== Segment start ==
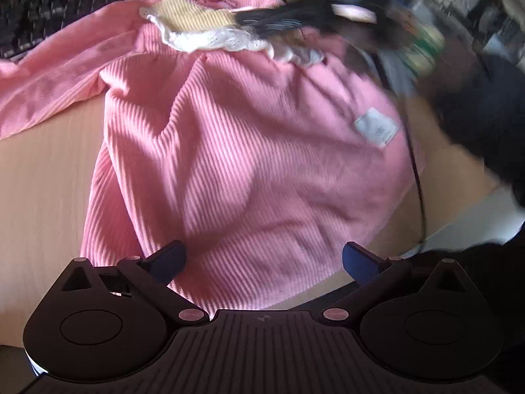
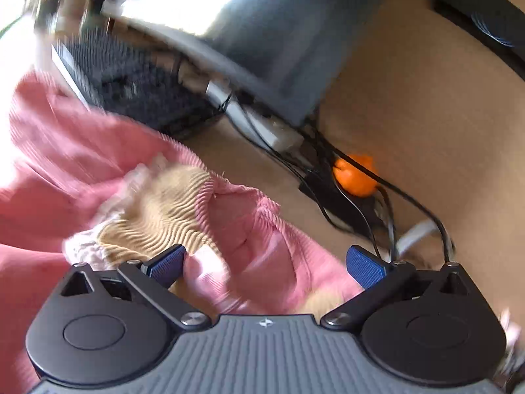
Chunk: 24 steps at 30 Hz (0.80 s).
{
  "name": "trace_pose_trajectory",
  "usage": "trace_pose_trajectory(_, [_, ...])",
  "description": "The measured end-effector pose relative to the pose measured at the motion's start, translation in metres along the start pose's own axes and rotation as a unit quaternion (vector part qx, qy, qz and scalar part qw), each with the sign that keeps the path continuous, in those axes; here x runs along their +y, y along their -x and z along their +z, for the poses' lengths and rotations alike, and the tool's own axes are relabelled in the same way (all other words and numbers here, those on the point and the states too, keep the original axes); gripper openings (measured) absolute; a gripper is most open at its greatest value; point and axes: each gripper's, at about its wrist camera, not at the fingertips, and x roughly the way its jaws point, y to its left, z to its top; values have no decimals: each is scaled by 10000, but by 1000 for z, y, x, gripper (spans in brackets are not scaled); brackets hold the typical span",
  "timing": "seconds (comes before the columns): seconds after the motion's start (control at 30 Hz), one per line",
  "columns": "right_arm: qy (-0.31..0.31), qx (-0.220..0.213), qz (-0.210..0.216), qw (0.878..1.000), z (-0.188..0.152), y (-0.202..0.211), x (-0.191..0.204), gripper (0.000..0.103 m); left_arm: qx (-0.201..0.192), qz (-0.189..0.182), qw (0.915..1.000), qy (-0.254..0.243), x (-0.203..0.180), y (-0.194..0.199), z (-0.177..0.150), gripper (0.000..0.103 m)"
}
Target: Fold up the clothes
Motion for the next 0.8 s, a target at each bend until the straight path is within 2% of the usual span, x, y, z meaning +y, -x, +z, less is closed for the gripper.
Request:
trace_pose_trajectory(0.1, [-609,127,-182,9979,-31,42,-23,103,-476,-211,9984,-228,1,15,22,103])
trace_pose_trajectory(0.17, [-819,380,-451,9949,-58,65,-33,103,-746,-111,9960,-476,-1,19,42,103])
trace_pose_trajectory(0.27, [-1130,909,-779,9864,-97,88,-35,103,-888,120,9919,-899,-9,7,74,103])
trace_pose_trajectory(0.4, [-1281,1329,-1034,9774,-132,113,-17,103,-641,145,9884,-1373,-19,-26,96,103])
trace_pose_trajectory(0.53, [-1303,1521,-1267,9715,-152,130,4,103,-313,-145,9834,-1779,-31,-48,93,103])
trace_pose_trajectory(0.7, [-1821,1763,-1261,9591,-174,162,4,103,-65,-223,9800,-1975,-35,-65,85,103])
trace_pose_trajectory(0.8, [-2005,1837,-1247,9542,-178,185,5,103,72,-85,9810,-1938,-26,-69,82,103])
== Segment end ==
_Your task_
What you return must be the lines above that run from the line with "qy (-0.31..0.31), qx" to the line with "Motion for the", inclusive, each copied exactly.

_Exercise solution_
  "columns": "right_arm: qy (-0.31..0.31), qx (-0.220..0.213), qz (-0.210..0.216), qw (0.878..1.000), z (-0.188..0.152), y (-0.202..0.211), x (-0.191..0.204), gripper (0.000..0.103 m); left_arm: qx (-0.201..0.192), qz (-0.189..0.182), qw (0.915..1.000), qy (-0.254..0.243), x (-0.203..0.180), y (-0.194..0.199), z (-0.177..0.150), gripper (0.000..0.103 m)"
}
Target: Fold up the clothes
Motion for the next 0.8 s, a target at each bend until the straight path is within 2% of the usual span, x, y, z meaning +y, -x, +z, less is closed for the gripper.

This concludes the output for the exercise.